#114 『天才』への挑戦
タイムアウト明け、天王寺先輩の代わりに入ってきたのが風花だと分かった相手チームの表情が明らかに変わる。
練習試合の時の風花はまだフォワードで、文香とは違って試合ではほとんど活躍していないからだ。
昨日の試合を見ていたかどうかは分からないが、明らかに天王寺先輩よりも格下だと思われているのだろう。
でも、今はそれが好都合。
そうして出来た隙はそのままこちらのチャンスに変わる。
「…初めて見る顔ですね。でも光さんの代わりだという事は、こうなる事も分かっていたと判断しますよ」
「……えぇ、望む所よ」
風花に代わった事で相手のディフェンスの形も少しは変わってくれると嬉しかったのだが、そう上手くはいかないらしい。
さすがにダブルチームで押さえられはしないが、風花には上月さんがぴったりと張り付いてきた。
「先輩!」
「おう!」
そんな相手に対してのこちらの作戦は、とにかく細かいパスを回す事。
恐らく風花のドリブルでは彼女にはとても敵わない。
だから、風花にはパス回しに専念してもらい、他のメンバーがチャンスを見つけて得点を決める作戦をとった。

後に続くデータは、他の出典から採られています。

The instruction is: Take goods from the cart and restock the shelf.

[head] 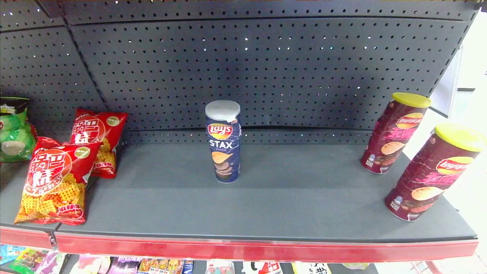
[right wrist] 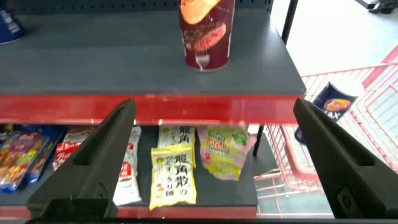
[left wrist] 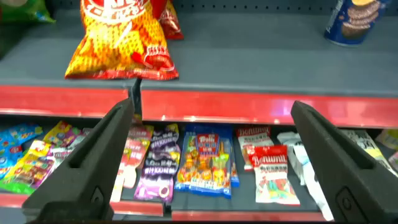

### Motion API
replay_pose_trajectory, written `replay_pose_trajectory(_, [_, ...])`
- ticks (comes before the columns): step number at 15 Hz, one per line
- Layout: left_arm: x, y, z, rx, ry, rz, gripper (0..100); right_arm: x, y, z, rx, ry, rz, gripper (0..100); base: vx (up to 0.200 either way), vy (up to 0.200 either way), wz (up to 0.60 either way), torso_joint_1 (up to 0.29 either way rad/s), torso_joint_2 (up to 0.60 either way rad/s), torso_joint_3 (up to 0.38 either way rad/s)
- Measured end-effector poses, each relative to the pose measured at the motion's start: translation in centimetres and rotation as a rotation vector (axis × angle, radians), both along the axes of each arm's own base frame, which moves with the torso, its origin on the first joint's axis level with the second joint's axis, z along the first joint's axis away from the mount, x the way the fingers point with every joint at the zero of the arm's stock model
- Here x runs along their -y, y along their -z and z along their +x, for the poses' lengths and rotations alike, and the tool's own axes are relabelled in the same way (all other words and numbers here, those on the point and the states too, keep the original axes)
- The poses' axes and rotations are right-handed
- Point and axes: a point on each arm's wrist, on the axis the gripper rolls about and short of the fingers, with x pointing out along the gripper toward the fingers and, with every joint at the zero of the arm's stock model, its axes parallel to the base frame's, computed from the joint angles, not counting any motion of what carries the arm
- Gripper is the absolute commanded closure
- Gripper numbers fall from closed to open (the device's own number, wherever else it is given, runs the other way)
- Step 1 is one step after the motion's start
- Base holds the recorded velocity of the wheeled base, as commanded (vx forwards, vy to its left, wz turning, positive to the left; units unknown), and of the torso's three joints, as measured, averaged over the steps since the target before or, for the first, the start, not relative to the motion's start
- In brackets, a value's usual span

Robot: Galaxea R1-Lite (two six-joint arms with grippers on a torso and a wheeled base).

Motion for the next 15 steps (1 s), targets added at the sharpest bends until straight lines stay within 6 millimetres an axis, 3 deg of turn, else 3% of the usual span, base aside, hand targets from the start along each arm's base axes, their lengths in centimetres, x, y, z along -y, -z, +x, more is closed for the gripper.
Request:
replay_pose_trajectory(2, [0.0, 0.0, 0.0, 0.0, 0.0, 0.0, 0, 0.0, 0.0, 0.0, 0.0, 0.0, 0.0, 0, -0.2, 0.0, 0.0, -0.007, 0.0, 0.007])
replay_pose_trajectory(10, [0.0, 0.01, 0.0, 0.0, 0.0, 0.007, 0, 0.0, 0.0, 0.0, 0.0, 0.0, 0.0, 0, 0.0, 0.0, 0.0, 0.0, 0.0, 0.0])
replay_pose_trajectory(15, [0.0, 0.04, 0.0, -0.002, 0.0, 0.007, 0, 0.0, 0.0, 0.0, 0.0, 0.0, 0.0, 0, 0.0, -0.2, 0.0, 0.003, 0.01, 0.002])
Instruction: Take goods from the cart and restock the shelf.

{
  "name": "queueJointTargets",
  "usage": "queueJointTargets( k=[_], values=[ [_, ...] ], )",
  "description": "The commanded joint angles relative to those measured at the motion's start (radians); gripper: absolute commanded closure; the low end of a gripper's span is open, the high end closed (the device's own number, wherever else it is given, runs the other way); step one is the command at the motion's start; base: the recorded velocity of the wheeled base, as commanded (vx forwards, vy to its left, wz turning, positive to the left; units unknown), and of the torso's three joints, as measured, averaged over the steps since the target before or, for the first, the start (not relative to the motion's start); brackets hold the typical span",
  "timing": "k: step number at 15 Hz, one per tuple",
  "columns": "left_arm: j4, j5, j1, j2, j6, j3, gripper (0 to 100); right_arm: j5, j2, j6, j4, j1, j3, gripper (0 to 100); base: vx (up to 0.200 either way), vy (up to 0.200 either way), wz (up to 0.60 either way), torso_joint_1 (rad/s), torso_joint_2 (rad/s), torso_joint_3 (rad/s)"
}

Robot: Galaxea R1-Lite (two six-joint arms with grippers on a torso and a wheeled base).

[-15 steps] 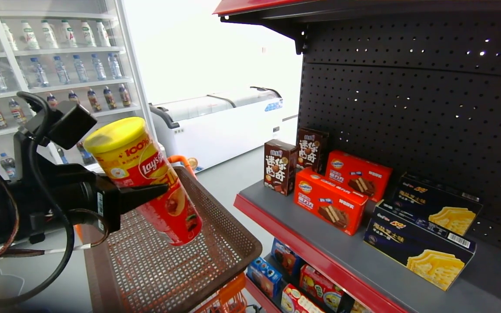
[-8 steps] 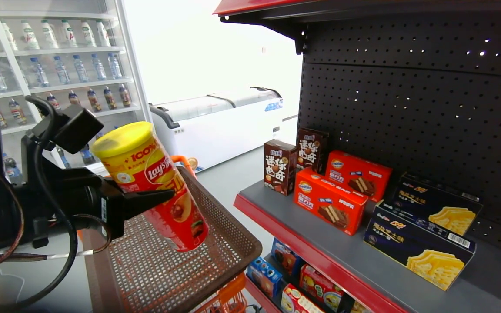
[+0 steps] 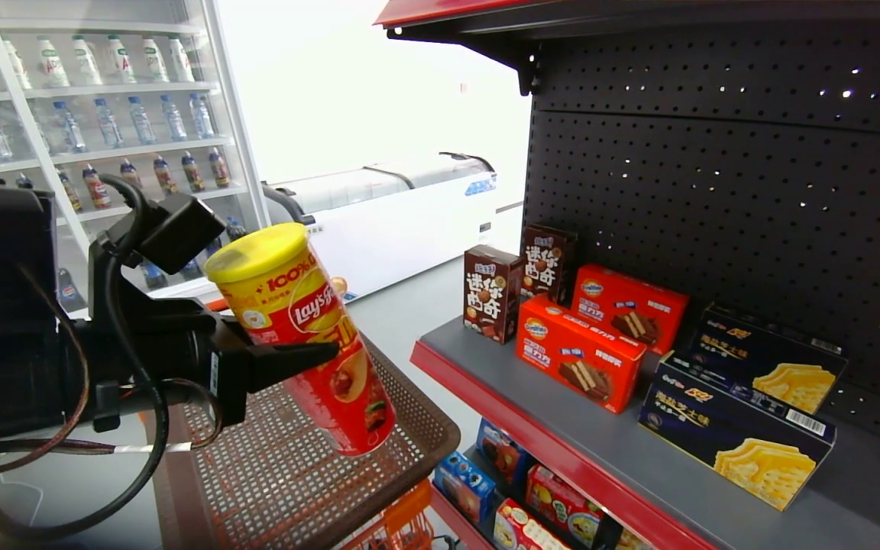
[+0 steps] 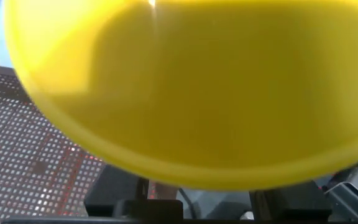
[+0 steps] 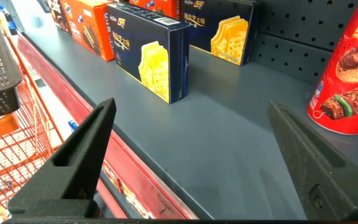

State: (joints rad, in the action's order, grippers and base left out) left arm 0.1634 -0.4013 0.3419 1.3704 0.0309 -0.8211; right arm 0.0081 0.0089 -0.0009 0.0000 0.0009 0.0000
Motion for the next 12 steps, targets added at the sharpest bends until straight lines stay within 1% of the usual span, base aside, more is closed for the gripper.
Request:
queueJointTargets(
  k=[1, 2, 3, 4, 6, 8, 11, 12],
  values=[
    [0.001, -0.019, 0.000, 0.015, 0.017, 0.000, 100, 0.000, 0.000, -0.001, 0.000, 0.001, 0.000, 0, 0.000, 0.000, 0.00, 0.000, 0.00, 0.000],
    [-0.001, -0.030, -0.001, 0.015, 0.026, 0.000, 100, 0.000, 0.000, -0.001, 0.000, 0.001, 0.000, 0, 0.000, 0.000, 0.00, 0.000, 0.00, 0.000],
    [-0.008, -0.057, 0.000, 0.015, 0.044, 0.002, 100, 0.001, 0.000, -0.001, 0.000, 0.001, 0.000, 0, 0.000, 0.000, 0.00, 0.000, 0.00, 0.000],
    [-0.008, -0.082, 0.002, 0.015, 0.055, -0.001, 100, 0.000, 0.000, -0.001, 0.000, 0.001, 0.000, 0, 0.000, 0.000, 0.00, 0.000, 0.00, 0.000],
    [-0.008, -0.108, 0.022, 0.015, 0.055, -0.004, 100, 0.000, 0.000, -0.001, 0.000, 0.001, 0.000, 0, 0.000, 0.000, 0.00, 0.000, 0.00, 0.000],
    [-0.008, -0.140, 0.029, 0.015, 0.055, -0.003, 100, 0.001, 0.000, -0.001, 0.000, 0.001, 0.000, 0, 0.000, 0.000, 0.00, 0.000, 0.00, 0.000],
    [-0.007, -0.143, 0.066, 0.010, 0.055, -0.006, 100, 0.001, 0.000, -0.001, 0.000, 0.001, 0.000, 0, 0.000, 0.000, -0.60, 0.002, 0.00, 0.004],
    [-0.005, -0.145, 0.088, 0.007, 0.055, -0.015, 100, 0.000, 0.000, -0.001, 0.000, 0.001, 0.000, 0, 0.000, 0.000, -0.60, -0.002, 0.00, 0.007]
  ],
)
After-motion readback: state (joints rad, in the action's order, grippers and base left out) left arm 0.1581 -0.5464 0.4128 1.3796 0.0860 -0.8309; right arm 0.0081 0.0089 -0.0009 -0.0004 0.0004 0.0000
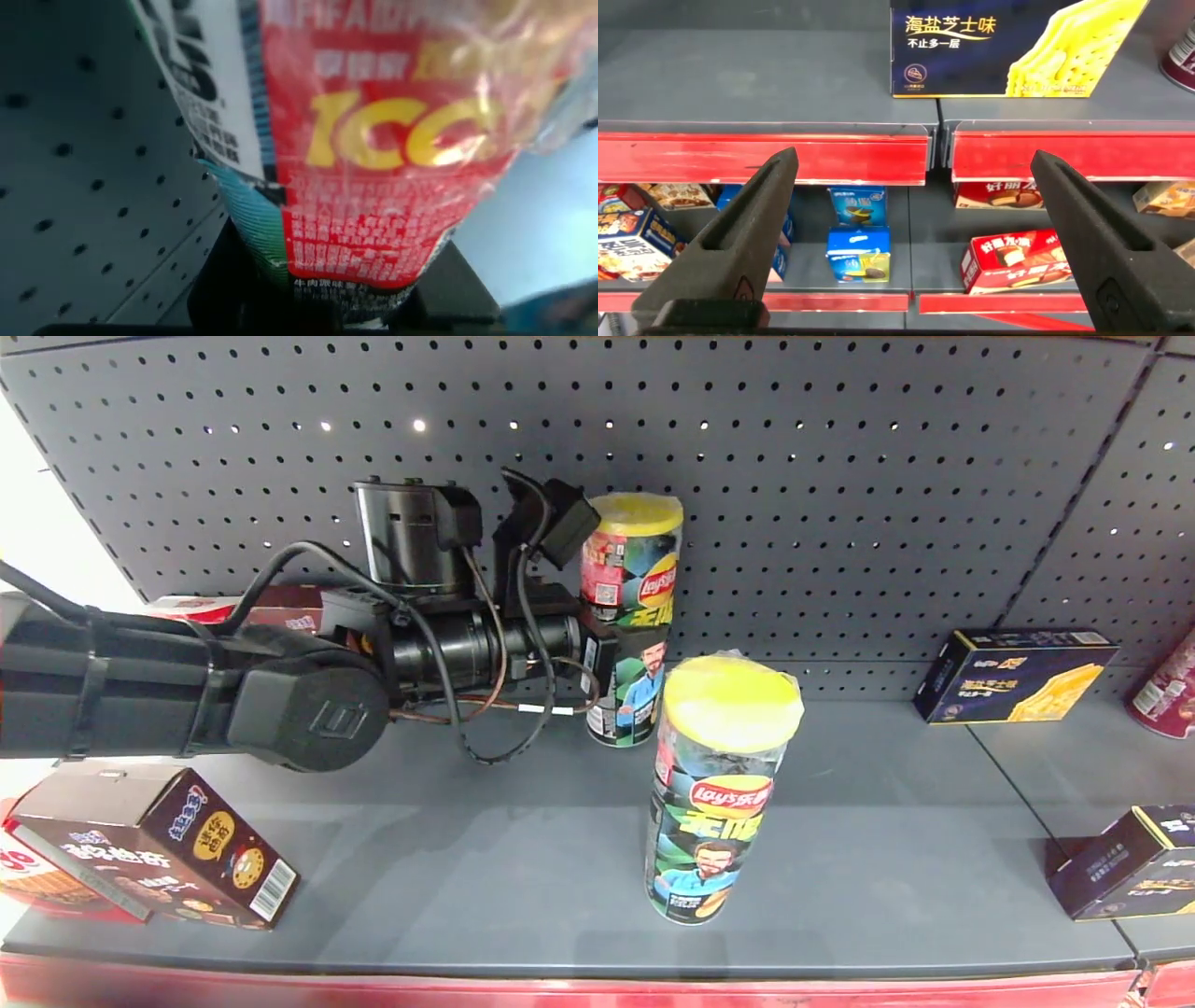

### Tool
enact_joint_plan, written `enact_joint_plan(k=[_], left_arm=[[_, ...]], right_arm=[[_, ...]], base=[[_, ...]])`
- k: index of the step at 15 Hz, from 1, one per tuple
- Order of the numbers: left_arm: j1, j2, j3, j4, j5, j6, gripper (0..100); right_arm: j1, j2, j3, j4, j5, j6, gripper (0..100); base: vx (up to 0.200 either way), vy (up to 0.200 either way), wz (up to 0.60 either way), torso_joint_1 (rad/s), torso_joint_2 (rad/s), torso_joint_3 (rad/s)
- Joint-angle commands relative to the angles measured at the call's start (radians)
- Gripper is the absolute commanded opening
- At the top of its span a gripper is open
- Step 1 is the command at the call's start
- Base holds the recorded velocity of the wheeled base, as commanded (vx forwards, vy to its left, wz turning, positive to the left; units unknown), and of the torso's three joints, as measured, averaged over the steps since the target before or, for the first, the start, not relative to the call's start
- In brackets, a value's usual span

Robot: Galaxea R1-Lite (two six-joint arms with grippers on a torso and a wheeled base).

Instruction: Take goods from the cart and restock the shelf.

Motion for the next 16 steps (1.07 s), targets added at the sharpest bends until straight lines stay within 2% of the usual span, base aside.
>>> enact_joint_plan(k=[1, 4, 15, 16], left_arm=[[-0.001, 0.055, -0.016, -0.013, 0.0, 0.001, 0], [0.002, 0.088, -0.017, -0.067, 0.0, -0.001, 0], [0.0, 0.142, -0.008, -0.125, 0.003, 0.002, 0], [-0.001, 0.142, -0.008, -0.136, 0.013, 0.001, 100]], right_arm=[[0.002, 0.003, 0.0, 0.0, 0.0, 0.0, 100], [0.0, 0.003, 0.0, 0.0, 0.0, 0.0, 100], [0.0, 0.003, 0.0, 0.0, 0.0, 0.0, 100], [0.0, 0.003, 0.0, 0.0, 0.0, 0.0, 100]], base=[[0.0, 0.0, 0.0, 0.0, 0.0, 0.0], [0.0, 0.0, 0.0, 0.0, 0.0, 0.0], [0.0, 0.0, 0.0, 0.0, 0.0, 0.0], [0.0, 0.0, 0.0, 0.0, 0.0, 0.0]])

風花の負担を減らし、かつ上月さんにカットされないための選択だ。
それが功を奏したのか、まずは火野先輩のシュートが危なげなく決まり、点差は再び10点に開く。
「…問題は、ここからだ………」
そう、こちらのシュートが決まるのは先ほどまでと変わらない。
本当の問題は、風花がどれだけ上月さんの攻撃を止められるかにかかっている。
「集中しろ風花!」
「はい!」
後ろでカバーをする白山先輩からの声に威勢よく返事をする風花。
ここでの攻防がそのまま勝敗に関わってくるのは明白。
だから風花、奇跡を起こしてくれ――
「――大丈夫に、決まっているじゃない。あの子は、誰が育てと思っているの…?」
「えッ…?」
コートに集中しなければいけないのに、隣から聞こえてきた微かな声に思わず顔を向けてしまった。
そこにいるのは、苦しそうな表情を浮かべながらもどこか嬉しそうな天王寺先輩。
その視線の先にいたのは――
「――ッ?!」
きっとその場にいる全員がその光景を信じられなかっただろう。
本当に、時が止まったかのような錯覚すら覚える静寂がコートを包んでいた。
その中で動いていたのはたった2人。
小さくガッツポーズをする天王寺先輩と、そして――
「――カウンターだ!!」
上月さんのドリブルを見極め、その手からボールを奪った風花だけだ。